Trump sizi daha çok şaşırtır!

Trump’ın taraftarları da, karşıtları da Suriye’ye füze atılmasına çok şaşırdılar. Trump’ın Obama-Clinton çizgisinden farklı olarak Suriye’ye karışmayacağı beklentisi her iki tarafta da anlaşılan yaygındı. Bu şaşırma aslında bir şaşkınlığın ifadesi olmalı. Kimi “hani esas öncelik DAİŞ’i yıkmak olacaktı?” diyor, kimi “hani Trump ‘Önce Amerika’ diyordu, ne oldu” diye soruyor. Aman efendim, Trump Amerika’yı mı bombaladı ki bu politika “Önce Amerika” çizgisine aykırı düşüyormuş? Ayrıca, önce Esad’a füze atarsınız, arkasından “bütün bombaların anası” gibi caka satarak DAİŞ’e saldırırsınız, çizginizde bir sapma olmadığını ilan edersiniz.

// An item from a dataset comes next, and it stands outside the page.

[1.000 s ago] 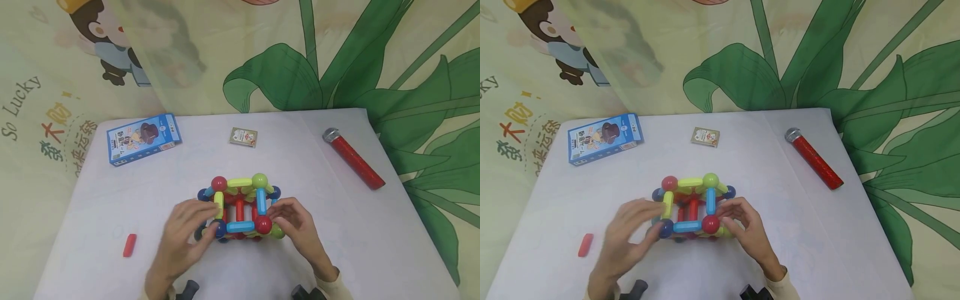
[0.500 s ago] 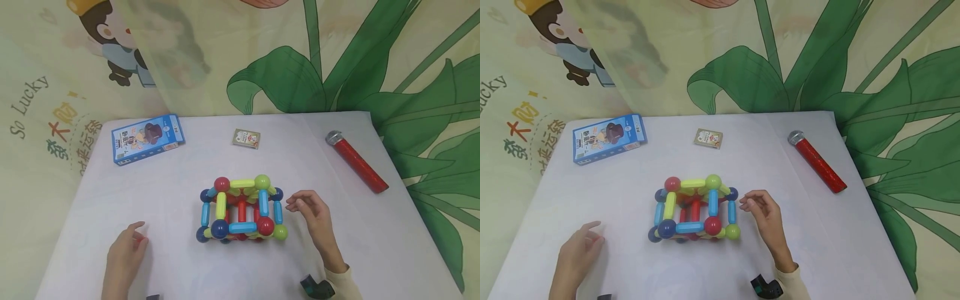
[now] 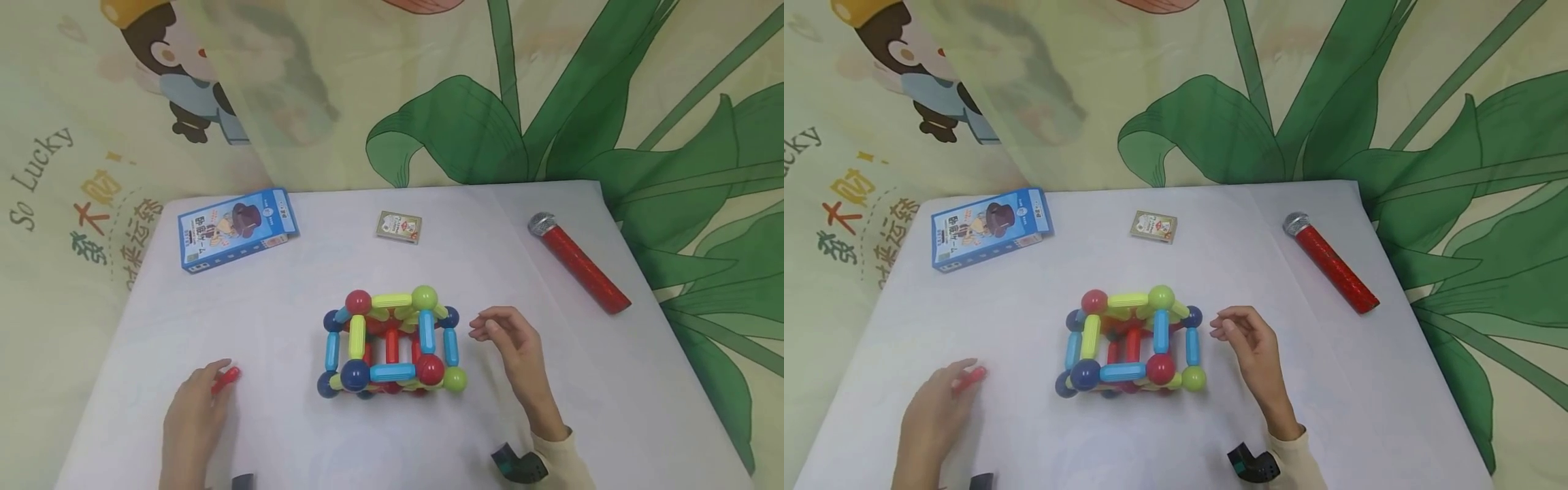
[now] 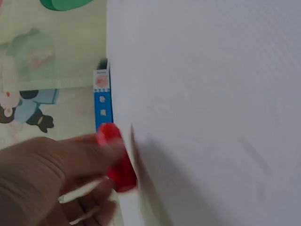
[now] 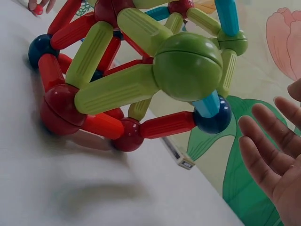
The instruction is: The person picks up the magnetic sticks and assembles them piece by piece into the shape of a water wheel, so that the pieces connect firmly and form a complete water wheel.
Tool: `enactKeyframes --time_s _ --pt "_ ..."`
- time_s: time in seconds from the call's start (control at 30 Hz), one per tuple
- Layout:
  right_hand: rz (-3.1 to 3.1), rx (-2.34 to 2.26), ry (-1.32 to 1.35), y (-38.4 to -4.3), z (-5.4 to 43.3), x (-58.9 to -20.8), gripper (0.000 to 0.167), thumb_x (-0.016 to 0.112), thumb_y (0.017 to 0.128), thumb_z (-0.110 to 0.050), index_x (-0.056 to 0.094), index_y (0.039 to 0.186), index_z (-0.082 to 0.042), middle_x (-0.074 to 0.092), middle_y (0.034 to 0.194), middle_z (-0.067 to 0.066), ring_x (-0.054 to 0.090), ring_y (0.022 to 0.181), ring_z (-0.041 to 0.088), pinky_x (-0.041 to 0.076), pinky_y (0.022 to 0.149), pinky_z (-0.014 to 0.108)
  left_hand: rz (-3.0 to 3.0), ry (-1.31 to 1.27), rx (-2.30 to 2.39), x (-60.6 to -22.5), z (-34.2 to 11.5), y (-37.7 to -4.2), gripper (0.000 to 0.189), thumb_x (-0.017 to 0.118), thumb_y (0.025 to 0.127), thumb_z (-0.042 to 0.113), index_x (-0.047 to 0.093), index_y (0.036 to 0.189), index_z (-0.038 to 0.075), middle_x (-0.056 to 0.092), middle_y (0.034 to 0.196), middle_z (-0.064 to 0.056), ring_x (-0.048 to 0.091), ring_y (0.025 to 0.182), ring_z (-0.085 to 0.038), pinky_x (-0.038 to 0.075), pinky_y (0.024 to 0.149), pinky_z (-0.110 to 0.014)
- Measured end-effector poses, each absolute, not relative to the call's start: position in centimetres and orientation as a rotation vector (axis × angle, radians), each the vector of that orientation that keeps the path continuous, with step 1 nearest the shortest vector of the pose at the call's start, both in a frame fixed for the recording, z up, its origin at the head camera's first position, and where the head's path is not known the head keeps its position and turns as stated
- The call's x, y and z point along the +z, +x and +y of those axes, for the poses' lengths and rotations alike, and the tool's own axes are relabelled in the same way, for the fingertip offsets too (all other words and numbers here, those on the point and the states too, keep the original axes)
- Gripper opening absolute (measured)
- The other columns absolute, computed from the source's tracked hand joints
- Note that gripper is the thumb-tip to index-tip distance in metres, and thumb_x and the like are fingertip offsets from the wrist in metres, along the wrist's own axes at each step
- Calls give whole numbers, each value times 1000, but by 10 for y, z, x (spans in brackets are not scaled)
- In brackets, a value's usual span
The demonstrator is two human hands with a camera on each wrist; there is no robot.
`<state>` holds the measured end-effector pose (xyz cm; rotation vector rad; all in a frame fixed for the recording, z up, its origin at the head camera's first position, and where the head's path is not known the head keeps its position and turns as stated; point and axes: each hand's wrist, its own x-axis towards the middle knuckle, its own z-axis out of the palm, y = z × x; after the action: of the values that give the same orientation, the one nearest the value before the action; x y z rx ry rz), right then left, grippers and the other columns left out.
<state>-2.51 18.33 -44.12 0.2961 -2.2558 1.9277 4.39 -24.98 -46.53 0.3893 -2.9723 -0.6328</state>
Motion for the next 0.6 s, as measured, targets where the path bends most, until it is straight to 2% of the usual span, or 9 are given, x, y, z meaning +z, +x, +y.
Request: enactKeyframes --time_s 0.1,0.13,0.2,0.27,0.33,0.37,0.43,0.5,0.6 --pt "-2215 1896 375 -27 181 -431 21 52 91 10 56 111 6 65 97 9 67 86 12 55 78 21 -2724 208 -839 -455 -230 33 47 76 76 -4 60 120 4 68 99 -14 59 79 -16 48 69 -22" --pt "-2212 1874 404 -27 179 -424 23 54 90 11 55 112 7 64 99 8 67 88 12 55 80 21 -2633 122 -931 -447 -219 29 48 76 76 -5 60 121 4 69 100 -9 58 80 -10 46 70 -17" --pt "-2181 1829 511 -28 170 -413 31 58 84 17 54 114 8 64 103 10 65 94 12 53 84 22 -2458 -42 -1155 -427 -190 19 52 75 74 -10 59 122 2 69 102 -8 59 86 -2 44 79 -9" --pt "-2163 1781 639 -27 157 -401 40 62 78 19 54 116 8 63 107 11 64 97 13 53 87 23 -2330 -218 -1354 -406 -160 10 55 74 73 -14 58 123 0 68 106 -8 60 94 1 45 86 -10" --pt "-2133 1743 794 -25 141 -392 45 66 77 17 54 118 6 63 110 14 62 101 15 52 88 24 -2230 -400 -1504 -390 -135 4 58 73 70 -18 56 124 -3 68 107 -10 64 95 -5 48 89 -16" --pt "-2113 1724 873 -25 133 -389 44 67 78 14 55 119 5 63 111 15 62 101 17 52 88 25 -2191 -472 -1560 -385 -124 1 60 74 69 -18 55 124 -3 68 107 -15 65 95 -8 50 89 -18" --pt "-2110 1671 976 -22 120 -385 39 70 84 1 56 120 3 63 112 15 62 102 20 52 90 27 -2155 -577 -1636 -378 -108 -3 60 75 69 -16 55 123 -3 69 105 -15 67 94 -12 52 87 -22" --pt "-2108 1607 1032 -20 111 -383 35 67 90 -12 57 120 1 64 113 14 61 103 22 51 92 27 -2128 -649 -1685 -376 -98 -6 60 76 68 -15 55 123 -3 70 100 -15 68 90 -15 54 83 -24" --pt "-2108 1497 1039 -17 103 -381 34 63 93 -20 58 118 1 64 111 14 62 101 22 50 92 25 -2133 -676 -1701 -375 -88 -8 59 77 69 -12 55 123 0 72 95 -11 70 87 -16 55 81 -25"
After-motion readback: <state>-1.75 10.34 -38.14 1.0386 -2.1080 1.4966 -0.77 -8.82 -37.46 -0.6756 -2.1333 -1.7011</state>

Trump, Suriye’ye füze atarken, birincisi, kendini 2013 Guta kimyasal silah saldırısında ABD’nin kırmızı çizgisi geçildiği halde müdahale etmeyen Obama’dan ayırdı, hem birdenbire herkesin başkanı oluverdi (sadece Senato Silahlı Kuvvetler Komisyonu’nun Cumhuriyetçi başkanı savaş düşkünü John McCain değil, aylardır köşesinde sus pus oturan, liberallerin sevgilisi Hillary Clinton da bu girişimi destekledi!), hem de İsrail’e ve Ortadoğu’nun gerici rejimlerine de bir çiçek atmış oldu. Bir taşa bu kadar kuş, daha ne istenir ki?

Trump, çelişkiler içinde kıvranan, tarihsel olarak gerileyen kapitalist düzenin siyasi ve askeri yönetici gücü olan ABD’nin barbar yüzüdür. İlk günden beri söylediğimiz gibi, serseri mayın faşizmidir. Serseriliğini de, faşizmini de yapmıştır! Ne şaşırıyorsunuz?

ABD-Rusya ittifakına ne oldu?

Şaşkınlar aynı zamanda Trump’ın Suriye’ye füze yollamasının o çok yüceltilen ABD-Rusya ittifakı yönelişine de aykırı olacağı için beklenmedik bir gelişme olduğunu düşünüyorlar. Gerçek başından beri ifade ediyor. ABD-Rusya ittifakı projesi, esas olarak Çin’i yalıtmak, Şanghay İşbirliği Örgütü ve çevresindeki ilişkiler ağını boşa çıkartmak üzere düşünülmüştür. Stratejik değildir. Olamaz da. Olamaz çünkü Trump’ın Siyonizme angaje olması, bundan doğan İran düşmanlığı, Rusya ile ilişkisini sonuna kadar dostane götürmesine engel olacak temel yaklaşımlardır. İran düşmanlığı, aynı zamanda Trump’ı Esad düşmanlığına doğru itecekti. Bu belliydi. Bugün olan bunun sadece bir ilk belirtisidir.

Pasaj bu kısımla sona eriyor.